Keep the images out and copy every entry below exactly.

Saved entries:
'''

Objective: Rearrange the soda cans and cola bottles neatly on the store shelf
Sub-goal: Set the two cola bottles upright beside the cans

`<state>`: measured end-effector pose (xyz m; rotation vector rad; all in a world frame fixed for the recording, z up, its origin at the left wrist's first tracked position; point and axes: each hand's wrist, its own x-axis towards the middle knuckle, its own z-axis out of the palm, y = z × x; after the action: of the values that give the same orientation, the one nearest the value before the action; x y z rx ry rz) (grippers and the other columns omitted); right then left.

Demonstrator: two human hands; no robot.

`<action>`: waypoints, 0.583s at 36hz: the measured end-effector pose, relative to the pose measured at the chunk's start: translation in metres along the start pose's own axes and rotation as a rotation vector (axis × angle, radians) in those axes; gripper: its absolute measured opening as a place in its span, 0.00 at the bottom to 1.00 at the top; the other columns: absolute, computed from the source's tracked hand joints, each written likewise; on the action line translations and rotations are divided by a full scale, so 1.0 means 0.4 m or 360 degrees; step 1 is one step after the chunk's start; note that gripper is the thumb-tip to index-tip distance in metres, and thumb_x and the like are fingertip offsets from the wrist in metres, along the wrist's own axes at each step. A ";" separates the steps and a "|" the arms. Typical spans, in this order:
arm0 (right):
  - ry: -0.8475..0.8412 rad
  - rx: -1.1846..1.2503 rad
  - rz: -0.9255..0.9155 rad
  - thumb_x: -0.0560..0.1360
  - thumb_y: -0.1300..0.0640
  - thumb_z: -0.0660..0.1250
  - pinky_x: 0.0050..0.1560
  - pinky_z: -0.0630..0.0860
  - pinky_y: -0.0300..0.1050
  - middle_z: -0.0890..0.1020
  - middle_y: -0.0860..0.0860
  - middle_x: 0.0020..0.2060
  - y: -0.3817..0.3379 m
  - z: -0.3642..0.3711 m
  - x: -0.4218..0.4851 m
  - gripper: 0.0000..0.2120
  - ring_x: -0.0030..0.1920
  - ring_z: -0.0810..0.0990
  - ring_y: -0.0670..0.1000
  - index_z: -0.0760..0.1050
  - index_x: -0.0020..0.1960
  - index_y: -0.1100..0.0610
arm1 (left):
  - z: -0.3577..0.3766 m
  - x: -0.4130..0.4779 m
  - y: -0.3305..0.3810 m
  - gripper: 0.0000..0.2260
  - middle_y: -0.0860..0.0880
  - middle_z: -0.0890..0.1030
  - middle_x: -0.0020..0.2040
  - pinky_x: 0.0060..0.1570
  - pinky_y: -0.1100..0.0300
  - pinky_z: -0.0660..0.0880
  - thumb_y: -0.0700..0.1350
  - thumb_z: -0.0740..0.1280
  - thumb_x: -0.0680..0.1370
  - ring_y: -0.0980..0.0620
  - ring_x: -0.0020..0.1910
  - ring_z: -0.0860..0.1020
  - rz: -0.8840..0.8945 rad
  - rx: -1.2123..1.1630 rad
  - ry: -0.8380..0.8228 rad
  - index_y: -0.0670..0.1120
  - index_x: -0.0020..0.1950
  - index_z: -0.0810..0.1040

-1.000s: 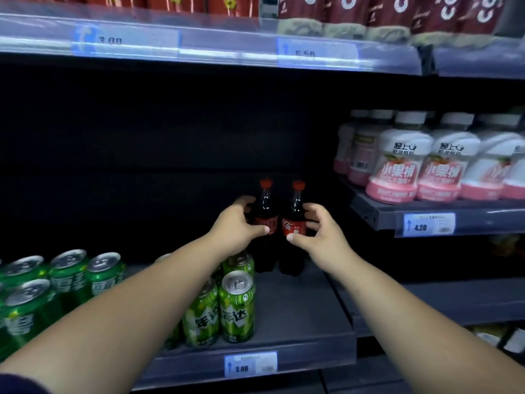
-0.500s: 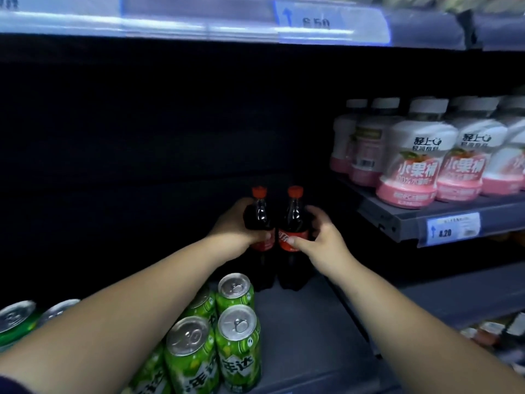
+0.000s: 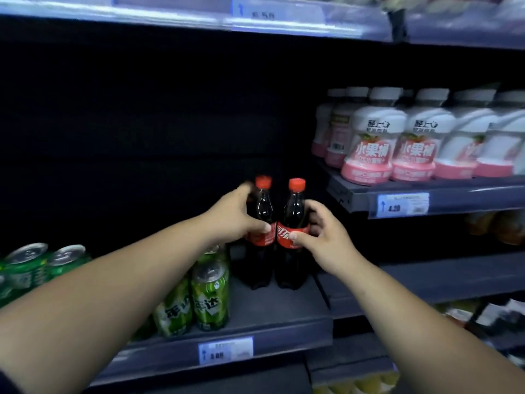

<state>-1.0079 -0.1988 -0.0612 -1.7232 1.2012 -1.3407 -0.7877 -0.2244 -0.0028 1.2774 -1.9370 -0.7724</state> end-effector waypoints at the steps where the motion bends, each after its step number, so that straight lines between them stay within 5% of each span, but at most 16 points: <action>1: -0.0006 -0.0001 -0.0025 0.71 0.67 0.75 0.55 0.79 0.41 0.83 0.46 0.56 -0.004 -0.012 -0.016 0.29 0.55 0.83 0.45 0.74 0.62 0.41 | 0.011 -0.014 0.013 0.26 0.53 0.82 0.48 0.36 0.64 0.75 0.41 0.80 0.66 0.59 0.39 0.80 0.0000 -0.0014 0.0005 0.53 0.58 0.72; 5: -0.0080 0.0005 -0.0047 0.71 0.66 0.75 0.54 0.76 0.35 0.83 0.45 0.57 -0.020 -0.059 -0.077 0.29 0.56 0.82 0.42 0.73 0.63 0.39 | 0.048 -0.075 0.060 0.27 0.55 0.81 0.49 0.39 0.63 0.74 0.42 0.80 0.67 0.61 0.37 0.79 0.0003 -0.0014 0.0021 0.55 0.60 0.72; 9: -0.0138 0.0041 -0.0052 0.70 0.63 0.75 0.62 0.76 0.42 0.82 0.46 0.60 -0.031 -0.095 -0.126 0.29 0.59 0.81 0.45 0.72 0.67 0.45 | 0.082 -0.129 0.099 0.28 0.57 0.81 0.48 0.41 0.63 0.74 0.40 0.79 0.67 0.64 0.35 0.78 -0.0010 -0.0058 0.0074 0.53 0.62 0.72; 14: -0.0149 0.0012 -0.0092 0.73 0.63 0.74 0.63 0.75 0.42 0.82 0.40 0.58 -0.045 -0.127 -0.177 0.29 0.59 0.81 0.40 0.71 0.64 0.36 | 0.118 -0.183 0.135 0.28 0.58 0.80 0.50 0.42 0.60 0.74 0.43 0.80 0.67 0.61 0.39 0.78 -0.0036 -0.0013 0.0127 0.55 0.62 0.72; 18: -0.0144 0.0032 -0.0084 0.74 0.64 0.73 0.66 0.74 0.44 0.82 0.41 0.59 -0.044 -0.139 -0.187 0.30 0.61 0.80 0.40 0.70 0.68 0.41 | 0.134 -0.202 0.161 0.28 0.60 0.79 0.51 0.43 0.60 0.76 0.41 0.79 0.67 0.61 0.43 0.79 -0.0047 0.0001 0.0138 0.56 0.63 0.73; 21: -0.0167 0.0037 -0.0070 0.75 0.63 0.72 0.67 0.74 0.46 0.82 0.40 0.59 -0.041 -0.146 -0.179 0.30 0.61 0.80 0.41 0.70 0.64 0.33 | 0.148 -0.203 0.165 0.26 0.61 0.79 0.51 0.44 0.63 0.75 0.41 0.78 0.68 0.63 0.43 0.78 -0.0054 0.0007 0.0167 0.56 0.62 0.73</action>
<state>-1.0639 -0.1236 -0.0576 -1.7901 1.0910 -1.2681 -0.8469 -0.1197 -0.0042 1.3301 -1.8388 -0.7038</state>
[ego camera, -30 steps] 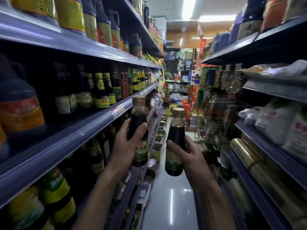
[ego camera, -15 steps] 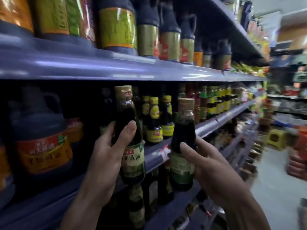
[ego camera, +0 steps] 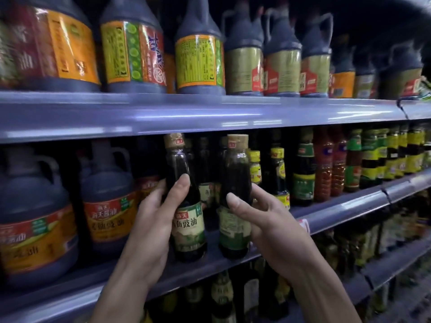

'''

Task solution
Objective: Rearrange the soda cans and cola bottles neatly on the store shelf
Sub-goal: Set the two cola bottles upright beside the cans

`<state>`: measured end-effector pose (xyz m; rotation vector rad; all in a world frame fixed for the recording, z up, its origin at the left wrist's first tracked position; point and axes: each hand's wrist, its own x-axis towards the middle knuckle, its own z-axis out of the palm, y = z × x; after the action: of the values that give the same orientation, the one nearest the value before the action; x y z rx ry rz) (grippers and the other columns omitted); right then left.

Demonstrator: two human hands; no robot.

`<action>`: waypoints, 0.583s at 36hz: the measured end-effector pose, relative to the pose measured at the chunk's start: translation in metres along the start pose's own axes and rotation as a rotation vector (axis × angle, radians) in those axes; gripper: its absolute measured opening as a place in its span, 0.00 at the bottom to 1.00 at the top; the other columns: absolute, computed from the source's tracked hand joints, each written likewise; on the action line translations and rotations are divided by a full scale, so 1.0 means 0.4 m or 360 degrees; step 1 is one step after the chunk's start; note that gripper is the thumb-tip to index-tip distance in metres, and thumb_x and the like are fingertip offsets from the wrist in metres, along the wrist's own axes at each step. A ";" separates the steps and a "|" the arms. Typical spans, in this order:
arm0 (right):
  - ry: -0.8475..0.8412 rad
  - rx: -1.1846..1.2503 rad
  - rz: -0.9255..0.9155 rad
  - thumb_x: -0.0560..0.1360
  - thumb_y: -0.1300..0.0640
  - thumb_z: -0.0660..0.1250
  - pinky_x: 0.0050..0.1560
  - pinky_z: -0.0630..0.0860
  - pinky_y: -0.0300..0.1050
  - middle_z: -0.0890..0.1020
  - middle_y: -0.0860..0.0860
  - middle_x: 0.0020..0.2060
  - y: -0.3817..0.3379 m
  - z: -0.3642..0.3711 m
  - x: -0.4218..0.4851 m
  - gripper: 0.0000..0.2120
  - ring_x: -0.0030..0.1920
  - ring_z: -0.0810..0.0990
  - ring_y: -0.0670..0.1000
  - index_z: -0.0760..0.1050
  - index_x: -0.0020..0.1960
  - index_y: -0.1100..0.0610
arm1 (left):
  - z: -0.3577..0.3766 m
  - x: -0.4130..0.4779 m
  - y: -0.3305..0.3810 m
  - gripper: 0.0000..0.2260
  - middle_y: -0.0860..0.0880
  - middle_z: -0.0890..0.1030
  - middle_x: -0.0020..0.2040
  - pinky_x: 0.0060..0.1570
  - pinky_y: -0.1100..0.0300
  - pinky_z: -0.0660..0.0880
  - thumb_y: -0.0700..0.1350
  - thumb_z: -0.0740..0.1280
  - thumb_x: -0.0680..0.1370
  - ring_y: -0.0980..0.0620
  - ring_x: -0.0020..0.1910
  - ring_z: -0.0860..0.1020
  - rz: -0.8840..0.8945 rad
  - rx: -1.2123..1.1630 rad
  - ry: -0.8380..0.8228 rad
  - index_y: -0.0670..0.1120
  - index_x: -0.0020..0.1950
  - index_z: -0.0810..0.1040

-1.000s: 
-0.500s: 
+0.000s: 

<state>-1.0079 -0.1988 -0.0612 -1.7232 1.2012 -1.3407 -0.7877 -0.2244 -0.0028 1.2774 -1.9370 -0.7724</state> end-effector waypoints at the steps where the motion bends, each after its step number, so that straight lines between them stay within 5% of each span, but at most 16 points: <action>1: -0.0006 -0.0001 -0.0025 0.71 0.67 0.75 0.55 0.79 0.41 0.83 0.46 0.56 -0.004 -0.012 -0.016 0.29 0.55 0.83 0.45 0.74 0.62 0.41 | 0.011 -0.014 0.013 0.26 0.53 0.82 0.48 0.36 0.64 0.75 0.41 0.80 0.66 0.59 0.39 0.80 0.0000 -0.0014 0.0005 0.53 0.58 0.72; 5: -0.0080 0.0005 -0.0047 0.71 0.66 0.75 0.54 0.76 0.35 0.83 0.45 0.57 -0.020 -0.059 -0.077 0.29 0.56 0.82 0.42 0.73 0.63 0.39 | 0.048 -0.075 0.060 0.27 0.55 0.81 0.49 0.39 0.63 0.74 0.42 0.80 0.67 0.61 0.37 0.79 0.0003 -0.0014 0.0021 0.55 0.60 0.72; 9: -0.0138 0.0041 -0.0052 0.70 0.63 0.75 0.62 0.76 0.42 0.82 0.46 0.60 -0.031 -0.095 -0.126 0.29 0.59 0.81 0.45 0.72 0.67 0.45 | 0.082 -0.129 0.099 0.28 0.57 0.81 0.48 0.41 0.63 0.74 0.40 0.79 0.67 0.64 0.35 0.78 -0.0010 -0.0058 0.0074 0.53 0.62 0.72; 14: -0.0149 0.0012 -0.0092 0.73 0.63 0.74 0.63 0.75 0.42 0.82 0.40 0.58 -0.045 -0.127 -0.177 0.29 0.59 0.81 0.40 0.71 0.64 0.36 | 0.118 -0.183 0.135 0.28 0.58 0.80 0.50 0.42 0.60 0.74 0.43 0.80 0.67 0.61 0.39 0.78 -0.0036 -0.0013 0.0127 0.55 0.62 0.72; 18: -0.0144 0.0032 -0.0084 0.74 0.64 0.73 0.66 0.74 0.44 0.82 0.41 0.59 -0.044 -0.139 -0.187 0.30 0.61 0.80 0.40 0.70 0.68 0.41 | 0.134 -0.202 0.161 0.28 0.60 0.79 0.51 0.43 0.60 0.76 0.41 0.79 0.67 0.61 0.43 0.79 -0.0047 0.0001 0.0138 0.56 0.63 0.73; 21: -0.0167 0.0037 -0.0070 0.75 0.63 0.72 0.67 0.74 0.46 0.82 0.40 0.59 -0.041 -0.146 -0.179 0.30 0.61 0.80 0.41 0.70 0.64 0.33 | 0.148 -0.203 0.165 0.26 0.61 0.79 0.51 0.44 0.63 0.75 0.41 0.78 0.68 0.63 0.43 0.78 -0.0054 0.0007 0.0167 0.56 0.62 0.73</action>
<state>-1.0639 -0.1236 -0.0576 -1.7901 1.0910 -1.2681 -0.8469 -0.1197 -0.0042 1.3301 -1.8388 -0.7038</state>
[ego camera, -30 steps] 
[ego camera, -15 steps] 
[ego camera, +0 steps] 

The full output has been given.